Kendinizden olmayanı sırdaş edinmeyin

D. Ali TAŞÇI

 

            Tenha bir yerde, bir taşın üzerinde oturuyor ve dalgın bakışlarla etrafı süzüyordu. Yanına yaklaşarak selâm verdim. Beni görünce gülümseyerek selâmımı aldı ve “Gel yanıma otur. “dedi.

            Yanındaki taşın üzerine oturdum.

            Biraz ilerideki caddeden akıp giden kalabalığı göstererek:

            “Şu akıp giden kalabalığı görüyor musun?” dedi.

            “Görüyorum” dedim.

            “Tıpkı bir nehir gibi, bir giden bir daha gelmeyecek dünyaya. Topyekün öte âleme doğru akıp gidiyoruz. Sen hayatı bir şimşek say; çaktı, söndü. Hepsi bu kadar!”

            “Aynen öyle, bir gidenin bir daha gelme şansı yoktur. Dünyada hiçbir davranışımızın tıpkı tekrarı bulunmuyor.”

            “Ceddine rahmet. Şair Ziya Paşa ne güzel ve ne kadar yerinde söylüyor:

            “ Seyretti hava üzre dendi taht-ı Süleyman,

            Ol saltanatın yeller eser şimdi yerinde.”

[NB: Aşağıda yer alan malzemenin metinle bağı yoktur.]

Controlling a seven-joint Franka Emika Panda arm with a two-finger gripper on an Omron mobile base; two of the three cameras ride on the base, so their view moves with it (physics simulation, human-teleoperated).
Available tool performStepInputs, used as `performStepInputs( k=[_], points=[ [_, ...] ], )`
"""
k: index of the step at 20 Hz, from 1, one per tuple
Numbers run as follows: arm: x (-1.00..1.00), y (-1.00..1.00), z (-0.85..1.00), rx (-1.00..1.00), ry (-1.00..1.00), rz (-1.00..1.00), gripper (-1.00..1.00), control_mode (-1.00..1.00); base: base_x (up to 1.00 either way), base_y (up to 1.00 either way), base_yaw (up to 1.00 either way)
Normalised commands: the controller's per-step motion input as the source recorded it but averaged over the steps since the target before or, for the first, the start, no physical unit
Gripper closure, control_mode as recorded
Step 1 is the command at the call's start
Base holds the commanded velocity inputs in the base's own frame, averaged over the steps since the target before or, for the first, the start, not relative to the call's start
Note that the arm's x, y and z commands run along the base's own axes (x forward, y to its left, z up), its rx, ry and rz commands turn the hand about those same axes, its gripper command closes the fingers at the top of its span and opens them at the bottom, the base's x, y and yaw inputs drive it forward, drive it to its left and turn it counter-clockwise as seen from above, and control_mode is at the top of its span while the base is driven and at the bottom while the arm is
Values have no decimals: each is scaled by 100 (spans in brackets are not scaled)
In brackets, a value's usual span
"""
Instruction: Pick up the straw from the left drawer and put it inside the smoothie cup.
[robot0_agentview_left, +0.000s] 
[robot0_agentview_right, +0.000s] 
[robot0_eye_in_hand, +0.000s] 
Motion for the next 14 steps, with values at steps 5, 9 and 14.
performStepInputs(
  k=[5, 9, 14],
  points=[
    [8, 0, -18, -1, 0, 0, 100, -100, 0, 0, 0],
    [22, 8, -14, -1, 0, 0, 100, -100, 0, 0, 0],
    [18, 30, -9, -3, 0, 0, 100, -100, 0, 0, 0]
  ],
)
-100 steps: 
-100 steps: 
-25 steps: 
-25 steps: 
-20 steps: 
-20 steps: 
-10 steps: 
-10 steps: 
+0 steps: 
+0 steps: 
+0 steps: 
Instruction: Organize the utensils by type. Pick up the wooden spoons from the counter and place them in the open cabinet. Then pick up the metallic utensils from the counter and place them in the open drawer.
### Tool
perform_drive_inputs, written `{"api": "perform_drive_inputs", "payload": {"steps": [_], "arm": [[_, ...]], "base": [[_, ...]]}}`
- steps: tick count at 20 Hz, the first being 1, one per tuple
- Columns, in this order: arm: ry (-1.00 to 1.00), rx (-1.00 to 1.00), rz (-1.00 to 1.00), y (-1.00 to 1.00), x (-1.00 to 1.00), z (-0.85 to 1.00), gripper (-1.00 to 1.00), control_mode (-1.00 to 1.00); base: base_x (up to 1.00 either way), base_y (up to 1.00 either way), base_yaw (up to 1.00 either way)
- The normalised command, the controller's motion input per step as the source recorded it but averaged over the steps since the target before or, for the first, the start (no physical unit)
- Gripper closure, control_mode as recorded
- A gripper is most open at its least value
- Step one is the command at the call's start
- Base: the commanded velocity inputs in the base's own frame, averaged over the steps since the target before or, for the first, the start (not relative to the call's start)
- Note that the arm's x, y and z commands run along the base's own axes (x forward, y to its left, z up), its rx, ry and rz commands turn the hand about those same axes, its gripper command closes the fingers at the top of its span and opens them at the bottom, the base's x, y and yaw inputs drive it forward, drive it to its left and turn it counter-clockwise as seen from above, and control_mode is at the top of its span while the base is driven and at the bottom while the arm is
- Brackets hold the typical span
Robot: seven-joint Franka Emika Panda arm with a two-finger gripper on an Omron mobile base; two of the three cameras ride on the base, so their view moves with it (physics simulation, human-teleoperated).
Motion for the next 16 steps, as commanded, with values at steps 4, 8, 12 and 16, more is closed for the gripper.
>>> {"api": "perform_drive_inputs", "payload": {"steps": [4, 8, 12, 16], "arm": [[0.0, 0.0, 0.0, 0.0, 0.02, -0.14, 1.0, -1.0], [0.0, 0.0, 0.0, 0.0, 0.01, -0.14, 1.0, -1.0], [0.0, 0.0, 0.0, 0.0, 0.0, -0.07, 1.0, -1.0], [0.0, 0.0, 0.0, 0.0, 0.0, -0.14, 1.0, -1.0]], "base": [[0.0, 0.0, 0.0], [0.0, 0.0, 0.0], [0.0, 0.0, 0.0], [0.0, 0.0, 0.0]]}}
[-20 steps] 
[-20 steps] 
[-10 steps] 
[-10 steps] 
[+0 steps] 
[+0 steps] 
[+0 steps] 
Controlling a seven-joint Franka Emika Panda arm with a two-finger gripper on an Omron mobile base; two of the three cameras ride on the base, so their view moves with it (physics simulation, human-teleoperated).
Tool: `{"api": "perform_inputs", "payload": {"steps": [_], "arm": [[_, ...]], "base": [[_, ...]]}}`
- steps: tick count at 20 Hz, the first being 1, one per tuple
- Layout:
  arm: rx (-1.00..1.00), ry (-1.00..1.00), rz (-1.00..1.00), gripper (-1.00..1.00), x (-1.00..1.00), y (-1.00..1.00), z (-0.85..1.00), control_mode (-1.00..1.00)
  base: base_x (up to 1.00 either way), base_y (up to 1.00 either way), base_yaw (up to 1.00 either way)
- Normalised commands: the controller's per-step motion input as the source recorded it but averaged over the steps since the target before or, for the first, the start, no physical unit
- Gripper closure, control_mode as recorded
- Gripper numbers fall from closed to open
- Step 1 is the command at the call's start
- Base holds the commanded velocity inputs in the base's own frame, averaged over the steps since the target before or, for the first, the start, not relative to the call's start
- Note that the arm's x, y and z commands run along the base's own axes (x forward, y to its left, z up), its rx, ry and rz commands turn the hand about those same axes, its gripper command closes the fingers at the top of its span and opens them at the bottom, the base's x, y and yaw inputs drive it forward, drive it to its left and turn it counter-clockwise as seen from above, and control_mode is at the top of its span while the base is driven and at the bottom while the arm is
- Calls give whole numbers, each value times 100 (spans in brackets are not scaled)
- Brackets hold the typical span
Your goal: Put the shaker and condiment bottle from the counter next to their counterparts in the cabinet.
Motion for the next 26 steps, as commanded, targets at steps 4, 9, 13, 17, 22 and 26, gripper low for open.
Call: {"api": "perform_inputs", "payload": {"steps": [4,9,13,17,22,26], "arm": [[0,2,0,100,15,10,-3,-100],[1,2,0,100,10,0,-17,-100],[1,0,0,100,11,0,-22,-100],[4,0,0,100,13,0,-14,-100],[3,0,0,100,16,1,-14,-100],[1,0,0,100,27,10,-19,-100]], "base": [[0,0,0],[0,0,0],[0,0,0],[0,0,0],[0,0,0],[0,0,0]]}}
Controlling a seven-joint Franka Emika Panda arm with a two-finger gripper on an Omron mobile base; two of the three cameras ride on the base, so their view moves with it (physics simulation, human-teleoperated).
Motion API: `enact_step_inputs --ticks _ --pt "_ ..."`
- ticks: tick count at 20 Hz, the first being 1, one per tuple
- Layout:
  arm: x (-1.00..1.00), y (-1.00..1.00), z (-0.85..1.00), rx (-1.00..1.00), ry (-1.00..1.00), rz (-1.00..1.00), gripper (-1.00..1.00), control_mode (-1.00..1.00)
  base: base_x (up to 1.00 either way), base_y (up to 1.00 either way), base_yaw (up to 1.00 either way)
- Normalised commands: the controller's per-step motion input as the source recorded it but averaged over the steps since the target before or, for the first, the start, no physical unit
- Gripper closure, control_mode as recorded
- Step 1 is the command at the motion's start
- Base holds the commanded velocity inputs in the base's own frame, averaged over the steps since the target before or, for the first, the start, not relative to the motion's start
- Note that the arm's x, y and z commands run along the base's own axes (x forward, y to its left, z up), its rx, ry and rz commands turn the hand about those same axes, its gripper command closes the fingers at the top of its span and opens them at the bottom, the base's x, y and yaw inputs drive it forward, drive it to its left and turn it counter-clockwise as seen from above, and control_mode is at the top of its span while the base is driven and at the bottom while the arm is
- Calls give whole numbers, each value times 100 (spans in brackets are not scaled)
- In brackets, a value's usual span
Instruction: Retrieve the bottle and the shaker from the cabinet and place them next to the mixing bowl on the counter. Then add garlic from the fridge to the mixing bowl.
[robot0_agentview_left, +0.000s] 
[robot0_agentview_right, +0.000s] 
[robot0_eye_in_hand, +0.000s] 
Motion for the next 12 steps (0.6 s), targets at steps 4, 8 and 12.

            “Şan, şöhret, para, mevki.. erdemli insanlara gıda olurken, kendini bilmezleri kıskacına alıp boğuyor.”

            “Hayat nedir, diye aklıma bir soru takılıyor. Ne anlamalıyız hayattan?”

            “Hayat, farkında olmaktır, yaratılış sırrının, dolayısıyla insan olduğunun farkında olmaktır.”

            “İnsan, insan olduğunun farkında değil mi?”

            “Nasıl olsun? Okumadın mı, duymadın mı, Epstein adı verilen bir Yahudi milyarder, bir ada satın alıyor ve burasını dünyanın zenginlerine, yönetici, sanatçılarına ve daha kimlere ve kimlere açıyor. Bu ada fuhuş adası; fakat küçük kız çocuklarını cinsel istismarın yanında pedofilinin her türlüsü, çocuk kaçakçılığı, organ mafyası; şeytanın arayıp da bulamadığı her türlü vahşet var. Bir savaşta, depremden sonra kaybolan çocukların adeta merkezi, on binlercesi. Bu adam dünyanın “en”lerini burada ağırlarken boş durmuyor, onları kameraya alıyor ve dünyanın “en”leri artık onun kölesi konumunda. Dünyayı her dalda yöneten bu köleler “uygar” ve de “demokrat.” Bu aşağılık mahluklara da “insan” deniliyorsa, insan nerede?”

            “Peki insan, hayatı paylaşan insanı tanıma ve tanımlama durumumuz var mıdır?”

            Gözlerini yumar gibi yaptı ve kısık sesle konuşmaya başladı:

            “İnsan!.. İnsan ormana benzer; ormanda düzgün ağaca da rastlanır, eğri ağaca da. Düzgün ağaçtan ev yaparsın, mobilya yaparsın.”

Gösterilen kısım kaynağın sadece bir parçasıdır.